Lecture 7: Tabular Data, Network Data

Today’s Visualization

Assignment

Ooooooops, I forgot to put a submission point up on Blackboard.

Fixed now, redesign assignment extended until next week.

Tabular Data

Taxonomy of tabular visualizations

Munzner classifies visualizations of tabular data by 4 core design choices to be made:

  1. How values are expressed
  2. How marks are separated, ordered, aligned
  3. Which axis orientation is used
  4. Whether the layout is dense or space-filling

Key to Munzner’s analysis is the key/value semantics introduced in Chapter 2. Depending on data types of keys, different choices are needed.

Express: 1 quantitative value

A single quantitative value (for instance activation times for a neural spike train, arrival times of cars or race competitors, …)

Code
library(tidyverse)
library(R.matlab)
theme_set(theme_light())
ganglion = readMat("L7-figures/doi_10.5061_dryad.m37pvmd3q__v2/Costa_et_al_OC_Signature_Dataset.mat")
spikeTimes = ganglion$data[[2]][[1]] %>% as_tibble(.name_repair="unique")
ggplot(spikeTimes) +
  geom_point(aes(x=...4, y="Neuron 4"), shape="|") +
  labs(x="ms", y="")

Express: 2 quantitative values

The scatterplot is a widely spread idiom for expressing 2 primary quantitative variables, possibly adding any number of additional attributes in secondary visual channels.

Code
ggplot(diamonds) +
  geom_point(aes(x=carat, y=price)) +
  labs(title="Diamond carat vs. price")
ggplot(diamonds) +
  geom_point(aes(x=carat, y=price)) +
  scale_x_log10() + scale_y_log10() +
  labs(title="Diamond carat vs. price (log-scale)")
ggplot(diamonds) +
  geom_point(aes(x=carat, y=price, color=color, shape=clarity)) +
  scale_shape_manual(values=0:10) +
  scale_x_log10() + scale_y_log10() +
  labs(title="Diamond carat vs. price (log-scale)")

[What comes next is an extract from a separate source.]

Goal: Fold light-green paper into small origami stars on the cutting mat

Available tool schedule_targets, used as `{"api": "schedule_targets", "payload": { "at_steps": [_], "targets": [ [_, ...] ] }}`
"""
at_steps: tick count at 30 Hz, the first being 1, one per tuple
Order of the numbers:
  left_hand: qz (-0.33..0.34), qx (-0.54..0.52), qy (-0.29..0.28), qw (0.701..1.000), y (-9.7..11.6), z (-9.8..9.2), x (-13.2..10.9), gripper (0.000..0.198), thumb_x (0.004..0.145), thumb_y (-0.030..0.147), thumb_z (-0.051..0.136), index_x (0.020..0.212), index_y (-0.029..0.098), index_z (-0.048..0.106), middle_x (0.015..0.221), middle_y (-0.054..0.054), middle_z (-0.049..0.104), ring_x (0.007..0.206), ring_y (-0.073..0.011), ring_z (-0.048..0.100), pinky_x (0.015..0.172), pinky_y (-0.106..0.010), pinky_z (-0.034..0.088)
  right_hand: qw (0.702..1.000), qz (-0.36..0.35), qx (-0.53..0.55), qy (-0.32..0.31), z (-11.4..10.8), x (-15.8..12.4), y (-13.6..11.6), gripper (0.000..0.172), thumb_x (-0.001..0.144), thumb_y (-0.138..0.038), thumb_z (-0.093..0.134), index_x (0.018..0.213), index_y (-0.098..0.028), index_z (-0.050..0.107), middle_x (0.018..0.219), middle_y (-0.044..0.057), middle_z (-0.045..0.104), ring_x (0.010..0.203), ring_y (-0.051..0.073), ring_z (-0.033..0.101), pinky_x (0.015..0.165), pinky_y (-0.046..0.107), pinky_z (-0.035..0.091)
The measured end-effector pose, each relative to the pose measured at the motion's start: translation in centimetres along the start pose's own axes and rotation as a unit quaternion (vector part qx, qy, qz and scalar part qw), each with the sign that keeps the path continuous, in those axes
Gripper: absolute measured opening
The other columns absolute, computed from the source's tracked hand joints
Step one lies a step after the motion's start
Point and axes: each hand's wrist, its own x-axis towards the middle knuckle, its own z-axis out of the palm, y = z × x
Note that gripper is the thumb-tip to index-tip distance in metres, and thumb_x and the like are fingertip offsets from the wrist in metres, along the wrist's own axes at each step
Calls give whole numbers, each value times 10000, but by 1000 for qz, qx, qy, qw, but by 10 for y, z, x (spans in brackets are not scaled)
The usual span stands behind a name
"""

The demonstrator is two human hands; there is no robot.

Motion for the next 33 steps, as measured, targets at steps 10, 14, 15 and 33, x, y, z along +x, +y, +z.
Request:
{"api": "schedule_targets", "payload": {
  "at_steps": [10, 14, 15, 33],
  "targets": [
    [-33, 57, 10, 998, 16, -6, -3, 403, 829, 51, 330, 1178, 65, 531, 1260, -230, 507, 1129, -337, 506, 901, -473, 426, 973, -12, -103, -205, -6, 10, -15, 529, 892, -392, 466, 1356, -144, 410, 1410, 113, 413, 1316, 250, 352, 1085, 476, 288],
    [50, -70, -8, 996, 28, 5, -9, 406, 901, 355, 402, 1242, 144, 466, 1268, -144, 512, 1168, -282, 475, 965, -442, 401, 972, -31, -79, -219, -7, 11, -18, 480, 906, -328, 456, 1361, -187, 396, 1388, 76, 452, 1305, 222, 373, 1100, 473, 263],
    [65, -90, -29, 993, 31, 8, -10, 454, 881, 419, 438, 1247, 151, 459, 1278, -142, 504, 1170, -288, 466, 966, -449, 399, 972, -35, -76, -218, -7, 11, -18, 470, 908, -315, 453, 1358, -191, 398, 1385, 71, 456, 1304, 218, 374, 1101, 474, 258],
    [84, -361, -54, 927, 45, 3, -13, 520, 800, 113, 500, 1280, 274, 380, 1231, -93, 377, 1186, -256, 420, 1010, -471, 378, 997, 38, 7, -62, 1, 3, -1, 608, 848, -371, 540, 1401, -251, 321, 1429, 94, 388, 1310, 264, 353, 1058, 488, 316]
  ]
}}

Separate/Sort/Align: Bi-stacked bar charts

Code
import numpy as np
import scipy as sp
import altair as a
from altair import expr, datum
from vega_datasets import data
barley = data.barley()

baseline_sel = a.selection_point(name="baseline_sel", on="click", fields=["variety"], bind="legend")
a.Chart(barley, title=a.Title("Barley yields in 1931", subtitle="Click a variety to realign the display along that variety")).add_params(baseline_sel).transform_filter(
  datum.year == 1931
).transform_calculate(
  signed_yield="datum.variety > baseline_sel.variety ? datum.yield : -datum.yield"
).transform_stack(
  stack="signed_yield",
  groupby=["site"],
  sort=[a.SortField(field="variety", order="ascending")],
  as_=["yield_lo","yield_hi"]
).mark_bar().encode(
  x=a.X("site:N", title="Site"),
  y=a.Y("yield_lo:Q", axis=a.Axis(labelExpr="abs(datum.value)"), title="Yield"),
  y2="yield_hi:Q",
  fill=a.Fill("variety:N", title="Variety")
).properties(width=300, height=300)

Separate / Sort / Align

Sorted bar charts

Code
library(tidyverse)
library(gganimate)

gdp <- read.csv("https://raw.github.com/datasets/gdp/master/data/gdp.csv")
country.codes = gdp$Country.Code %>% unique %>% as_tibble %>% filter(row_number() > 46)
gdp = gdp %>% filter(Country.Code %in% country.codes$value)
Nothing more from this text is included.